Search code examples
c++compressionarchive

Should I use .tar.gz?


In the Unix world, there is a famous format called "tar.gz".

But now, I want to develop a game and random accessing a file will be more efficient. If it is archived first, it will cause sequential access.

I know that there is an alternative format called zip or 7z, but what about other formats?

Not only gz.tar, I'd like to a minor compressing library and also get archiving features.

Should I use *.tar or other solutions are available?

PS: I'm using C++.


Solution

  • "Random" access is not good on a .tar.gz, since that is a .tar file that has been wrapped in a .gz compression, so to get to things in the .tar file, you'd first have to decompress the .tar file.

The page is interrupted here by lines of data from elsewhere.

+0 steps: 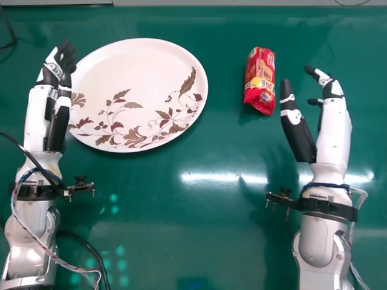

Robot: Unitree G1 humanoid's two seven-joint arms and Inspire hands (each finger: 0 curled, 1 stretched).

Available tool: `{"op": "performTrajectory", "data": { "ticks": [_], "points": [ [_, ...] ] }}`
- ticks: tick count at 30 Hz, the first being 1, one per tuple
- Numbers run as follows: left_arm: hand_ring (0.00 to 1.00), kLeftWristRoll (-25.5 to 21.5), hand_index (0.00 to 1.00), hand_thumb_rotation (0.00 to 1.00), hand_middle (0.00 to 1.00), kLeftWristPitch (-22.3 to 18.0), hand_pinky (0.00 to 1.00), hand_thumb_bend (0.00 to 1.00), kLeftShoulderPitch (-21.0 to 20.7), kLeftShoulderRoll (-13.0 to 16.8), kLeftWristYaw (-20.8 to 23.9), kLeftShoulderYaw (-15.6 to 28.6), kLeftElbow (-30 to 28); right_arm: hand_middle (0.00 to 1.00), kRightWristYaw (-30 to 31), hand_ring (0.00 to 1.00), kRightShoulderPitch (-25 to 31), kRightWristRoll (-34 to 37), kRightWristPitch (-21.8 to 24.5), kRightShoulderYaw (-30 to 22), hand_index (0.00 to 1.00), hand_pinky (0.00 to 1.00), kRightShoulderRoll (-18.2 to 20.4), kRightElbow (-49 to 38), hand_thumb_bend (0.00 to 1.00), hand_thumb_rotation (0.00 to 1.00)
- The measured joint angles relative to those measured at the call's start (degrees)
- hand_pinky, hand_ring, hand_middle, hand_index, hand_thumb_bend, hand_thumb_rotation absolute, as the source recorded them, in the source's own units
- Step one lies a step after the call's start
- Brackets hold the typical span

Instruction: Pick up biscuit and place it in the plate

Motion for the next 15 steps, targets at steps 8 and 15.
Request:
{"op": "performTrajectory", "data": {
  "ticks": [8,15],
  "points": [
    [1.00,0.6,1.00,0.45,1.00,0.6,1.00,0.29,-0.2,0.2,0.9,0.0,0.0,0.87,-1.0,0.81,-1.7,-4.8,1.6,1.2,0.85,0.66,-0.4,1.5,0.89,0.50],
    [1.00,0.5,1.00,0.43,1.00,0.4,1.00,0.25,-0.7,0.6,1.0,0.0,0.7,0.88,2.9,0.81,-6.9,-3.0,3.6,-0.2,0.86,0.66,-2.6,3.5,0.97,0.49]
  ]
}}
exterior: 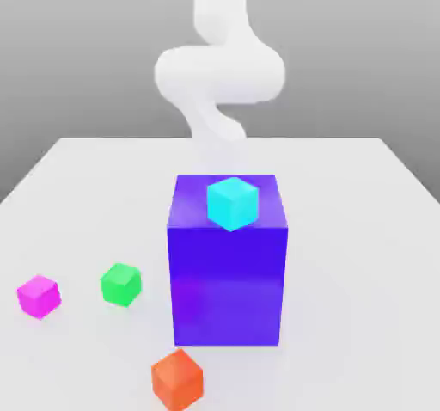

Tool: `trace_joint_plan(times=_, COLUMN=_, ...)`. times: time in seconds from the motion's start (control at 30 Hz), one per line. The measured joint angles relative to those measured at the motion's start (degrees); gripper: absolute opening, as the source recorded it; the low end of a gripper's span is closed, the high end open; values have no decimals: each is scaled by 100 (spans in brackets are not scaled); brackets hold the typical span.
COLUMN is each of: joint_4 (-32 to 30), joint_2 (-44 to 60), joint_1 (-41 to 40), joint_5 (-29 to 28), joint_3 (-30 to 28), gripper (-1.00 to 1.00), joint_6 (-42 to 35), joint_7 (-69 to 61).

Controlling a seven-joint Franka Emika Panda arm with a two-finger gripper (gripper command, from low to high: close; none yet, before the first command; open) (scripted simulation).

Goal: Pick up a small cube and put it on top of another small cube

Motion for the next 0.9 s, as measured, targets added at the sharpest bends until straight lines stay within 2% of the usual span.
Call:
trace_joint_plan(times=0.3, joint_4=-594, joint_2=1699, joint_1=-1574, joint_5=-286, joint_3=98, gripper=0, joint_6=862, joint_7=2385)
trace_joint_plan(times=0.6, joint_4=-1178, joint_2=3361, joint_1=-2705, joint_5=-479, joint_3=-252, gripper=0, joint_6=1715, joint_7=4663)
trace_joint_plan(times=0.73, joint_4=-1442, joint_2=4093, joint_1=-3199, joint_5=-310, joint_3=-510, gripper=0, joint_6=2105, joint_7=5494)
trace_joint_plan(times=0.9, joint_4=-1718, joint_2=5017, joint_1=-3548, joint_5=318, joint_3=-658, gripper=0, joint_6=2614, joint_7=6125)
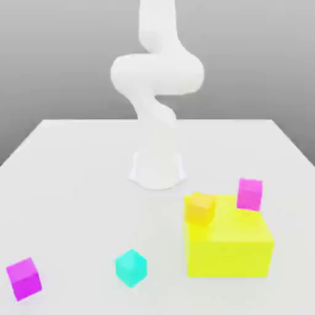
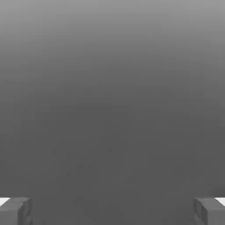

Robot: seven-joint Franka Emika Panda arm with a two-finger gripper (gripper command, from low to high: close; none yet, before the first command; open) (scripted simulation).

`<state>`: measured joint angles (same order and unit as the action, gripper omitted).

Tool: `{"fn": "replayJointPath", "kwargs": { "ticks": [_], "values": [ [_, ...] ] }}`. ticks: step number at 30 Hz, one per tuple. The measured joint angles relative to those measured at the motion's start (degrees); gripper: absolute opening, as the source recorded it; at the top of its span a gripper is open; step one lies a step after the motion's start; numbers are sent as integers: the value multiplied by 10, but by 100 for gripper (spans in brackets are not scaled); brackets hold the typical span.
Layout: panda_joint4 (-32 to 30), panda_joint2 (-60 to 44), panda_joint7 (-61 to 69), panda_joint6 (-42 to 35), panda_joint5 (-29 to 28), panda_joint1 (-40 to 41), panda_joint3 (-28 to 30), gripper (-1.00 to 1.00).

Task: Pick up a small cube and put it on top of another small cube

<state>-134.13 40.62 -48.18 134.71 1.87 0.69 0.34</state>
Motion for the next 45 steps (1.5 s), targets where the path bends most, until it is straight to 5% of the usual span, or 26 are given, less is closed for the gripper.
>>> {"fn": "replayJointPath", "kwargs": {
  "ticks": [13,22,28,29,36,45],
  "values": [
    [-123,-276,-156,155,55,35,-6,0],
    [-205,-459,-325,265,-1,53,12,0],
    [-191,-582,-332,362,3,55,8,0],
    [-189,-596,-332,373,4,57,6,-100],
    [-189,-596,-333,374,2,58,6,-100],
    [-221,-425,-299,233,23,32,-10,-100]
  ]
}}
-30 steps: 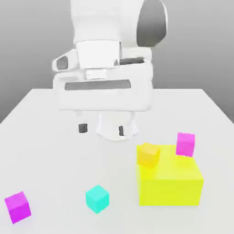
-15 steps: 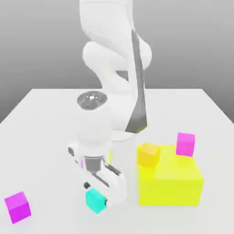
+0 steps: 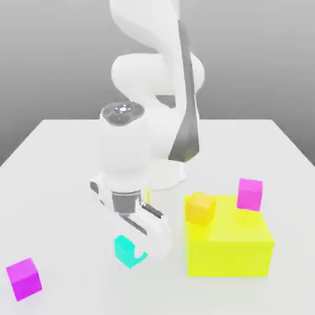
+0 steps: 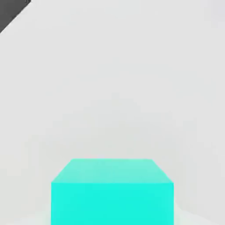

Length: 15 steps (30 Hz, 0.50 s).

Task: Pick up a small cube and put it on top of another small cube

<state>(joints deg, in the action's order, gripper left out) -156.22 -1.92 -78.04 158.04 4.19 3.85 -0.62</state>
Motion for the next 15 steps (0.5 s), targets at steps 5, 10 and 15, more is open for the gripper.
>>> {"fn": "replayJointPath", "kwargs": {
  "ticks": [5,10,15],
  "values": [
    [-17,103,66,-86,31,-56,-9,-100],
    [-35,207,108,-171,27,-94,-33,-100],
    [-54,295,137,-239,11,-125,-61,-100]
  ]
}}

    It would be possible to use a .tar file that contains individual files compressed with .gz. You can read the table of content of the .tar file and find/store where all the files are in the archive, and then extract as you need. However, you may find that using your own format is "better" (for example, if I remember correctly, the "header" for a tar-archive is a file at a time, you may want to build your header in one lump, before you store the files [which does mean at least enumerating all the relevant files first, then forming the compressed variant and "patching up" the header with the offsets in compressed form]

    For a game, one critical factor would probably be the decompression speed, so you may want to look at different libraries and which one has the best decompression speed. I found this when searching for a comparison: http://catchchallenger.first-world.info//wiki/Quick_Benchmark:_Gzip_vs_Bzip2_vs_LZMA_vs_XZ_vs_LZ4_vs_LZO

    You may also care about memory usage, which also varies a bit depending on algorithm.

    And I'm guessing your individual files will be much smaller than the entire tar-ball of Linux, so you may want to do your own benchmark, with your own data - after all, the speed of different compression formats does, to some degree, depend on the format of the data.